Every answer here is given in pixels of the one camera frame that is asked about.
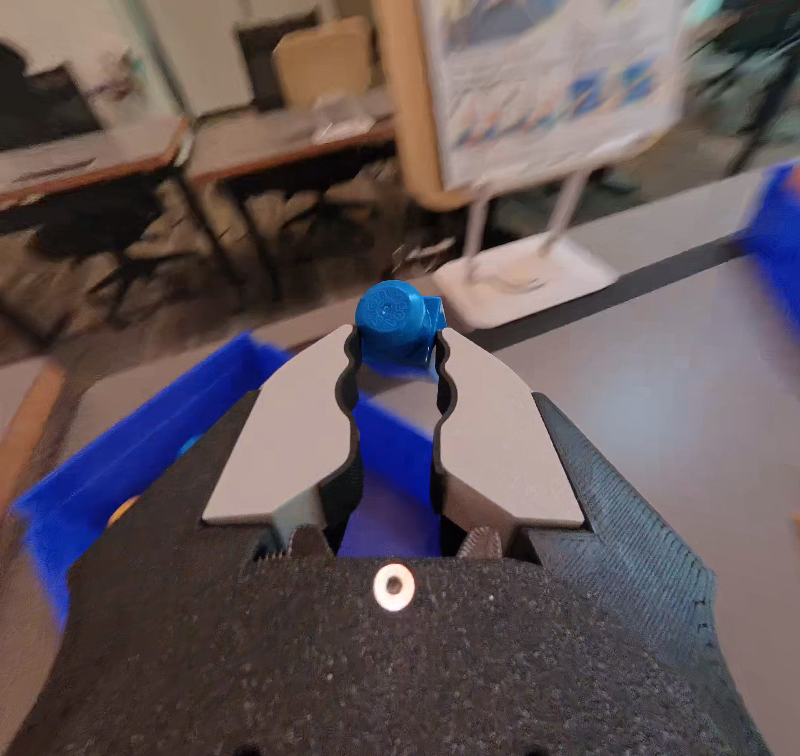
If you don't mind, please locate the pile of mega blocks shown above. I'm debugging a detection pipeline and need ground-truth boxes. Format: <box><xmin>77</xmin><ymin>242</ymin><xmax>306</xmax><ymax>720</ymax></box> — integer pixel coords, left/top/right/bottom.
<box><xmin>106</xmin><ymin>434</ymin><xmax>202</xmax><ymax>529</ymax></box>

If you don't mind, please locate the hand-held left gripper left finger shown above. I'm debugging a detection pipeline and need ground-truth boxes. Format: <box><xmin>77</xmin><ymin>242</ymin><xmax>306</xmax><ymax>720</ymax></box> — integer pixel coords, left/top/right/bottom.
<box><xmin>200</xmin><ymin>324</ymin><xmax>365</xmax><ymax>549</ymax></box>

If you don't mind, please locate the blue mega block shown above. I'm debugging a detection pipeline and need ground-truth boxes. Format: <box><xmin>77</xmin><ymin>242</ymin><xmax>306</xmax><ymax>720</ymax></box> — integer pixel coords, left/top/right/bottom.
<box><xmin>354</xmin><ymin>280</ymin><xmax>448</xmax><ymax>383</ymax></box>

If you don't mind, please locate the blue plastic bin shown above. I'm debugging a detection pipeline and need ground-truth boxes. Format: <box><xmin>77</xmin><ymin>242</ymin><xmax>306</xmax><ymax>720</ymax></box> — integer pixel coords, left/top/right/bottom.
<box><xmin>12</xmin><ymin>330</ymin><xmax>441</xmax><ymax>629</ymax></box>
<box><xmin>737</xmin><ymin>159</ymin><xmax>800</xmax><ymax>347</ymax></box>

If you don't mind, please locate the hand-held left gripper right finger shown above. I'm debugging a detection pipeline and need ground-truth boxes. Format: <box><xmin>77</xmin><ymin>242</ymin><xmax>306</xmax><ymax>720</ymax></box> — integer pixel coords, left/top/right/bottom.
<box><xmin>430</xmin><ymin>328</ymin><xmax>586</xmax><ymax>532</ymax></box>

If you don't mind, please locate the light wooden box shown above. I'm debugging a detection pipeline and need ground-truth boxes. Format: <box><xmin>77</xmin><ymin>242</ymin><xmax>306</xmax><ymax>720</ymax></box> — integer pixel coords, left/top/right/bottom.
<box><xmin>273</xmin><ymin>17</ymin><xmax>374</xmax><ymax>109</ymax></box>

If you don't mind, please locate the wood-edged side table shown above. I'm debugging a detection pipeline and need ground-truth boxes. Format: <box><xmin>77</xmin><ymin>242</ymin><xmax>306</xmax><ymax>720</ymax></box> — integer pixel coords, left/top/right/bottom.
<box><xmin>0</xmin><ymin>356</ymin><xmax>66</xmax><ymax>519</ymax></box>

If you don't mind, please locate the wood-edged desk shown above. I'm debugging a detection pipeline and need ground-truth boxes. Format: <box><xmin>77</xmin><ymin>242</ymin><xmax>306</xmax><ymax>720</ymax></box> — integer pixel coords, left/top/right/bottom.
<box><xmin>0</xmin><ymin>112</ymin><xmax>191</xmax><ymax>332</ymax></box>
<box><xmin>187</xmin><ymin>90</ymin><xmax>401</xmax><ymax>301</ymax></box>

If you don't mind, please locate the poster board stand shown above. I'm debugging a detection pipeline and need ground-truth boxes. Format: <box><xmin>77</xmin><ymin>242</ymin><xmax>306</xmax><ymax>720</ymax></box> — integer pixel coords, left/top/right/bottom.
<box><xmin>369</xmin><ymin>0</ymin><xmax>688</xmax><ymax>330</ymax></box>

- **Work instruction**:
Word for word, copy all the entries above, but with no pictures.

- **Task solution**:
Every answer here is given in pixels of the one camera frame that is asked about.
If you don't mind, please locate the pile of mega blocks shown above. I'm debugging a detection pipeline and need ground-truth boxes. Format: <box><xmin>77</xmin><ymin>242</ymin><xmax>306</xmax><ymax>720</ymax></box> — integer pixel coords, left/top/right/bottom.
<box><xmin>106</xmin><ymin>434</ymin><xmax>202</xmax><ymax>529</ymax></box>

If you don't mind, please locate the hand-held left gripper left finger shown above. I'm debugging a detection pipeline and need ground-truth boxes. Format: <box><xmin>77</xmin><ymin>242</ymin><xmax>306</xmax><ymax>720</ymax></box> — integer pixel coords, left/top/right/bottom.
<box><xmin>200</xmin><ymin>324</ymin><xmax>365</xmax><ymax>549</ymax></box>

If you don't mind, please locate the blue mega block shown above. I'm debugging a detection pipeline and need ground-truth boxes. Format: <box><xmin>77</xmin><ymin>242</ymin><xmax>306</xmax><ymax>720</ymax></box> — integer pixel coords, left/top/right/bottom.
<box><xmin>354</xmin><ymin>280</ymin><xmax>448</xmax><ymax>383</ymax></box>

If you don't mind, please locate the blue plastic bin shown above. I'm debugging a detection pipeline and need ground-truth boxes. Format: <box><xmin>77</xmin><ymin>242</ymin><xmax>306</xmax><ymax>720</ymax></box> — integer pixel coords, left/top/right/bottom.
<box><xmin>12</xmin><ymin>330</ymin><xmax>441</xmax><ymax>629</ymax></box>
<box><xmin>737</xmin><ymin>159</ymin><xmax>800</xmax><ymax>347</ymax></box>

If you don't mind, please locate the hand-held left gripper right finger shown above. I'm debugging a detection pipeline and need ground-truth boxes. Format: <box><xmin>77</xmin><ymin>242</ymin><xmax>306</xmax><ymax>720</ymax></box> — integer pixel coords, left/top/right/bottom.
<box><xmin>430</xmin><ymin>328</ymin><xmax>586</xmax><ymax>532</ymax></box>

If you don't mind, please locate the light wooden box shown above. I'm debugging a detection pipeline and need ground-truth boxes. Format: <box><xmin>77</xmin><ymin>242</ymin><xmax>306</xmax><ymax>720</ymax></box> — integer pixel coords, left/top/right/bottom.
<box><xmin>273</xmin><ymin>17</ymin><xmax>374</xmax><ymax>109</ymax></box>

If you don't mind, please locate the wood-edged side table shown above. I'm debugging a detection pipeline and need ground-truth boxes. Format: <box><xmin>77</xmin><ymin>242</ymin><xmax>306</xmax><ymax>720</ymax></box> — integer pixel coords, left/top/right/bottom.
<box><xmin>0</xmin><ymin>356</ymin><xmax>66</xmax><ymax>519</ymax></box>

If you don't mind, please locate the wood-edged desk shown above. I'm debugging a detection pipeline and need ground-truth boxes. Format: <box><xmin>77</xmin><ymin>242</ymin><xmax>306</xmax><ymax>720</ymax></box> — integer pixel coords, left/top/right/bottom.
<box><xmin>0</xmin><ymin>112</ymin><xmax>191</xmax><ymax>332</ymax></box>
<box><xmin>187</xmin><ymin>90</ymin><xmax>401</xmax><ymax>301</ymax></box>

If you don't mind, please locate the poster board stand shown above. I'm debugging a detection pipeline and need ground-truth boxes. Format: <box><xmin>77</xmin><ymin>242</ymin><xmax>306</xmax><ymax>720</ymax></box> — integer pixel coords, left/top/right/bottom.
<box><xmin>369</xmin><ymin>0</ymin><xmax>688</xmax><ymax>330</ymax></box>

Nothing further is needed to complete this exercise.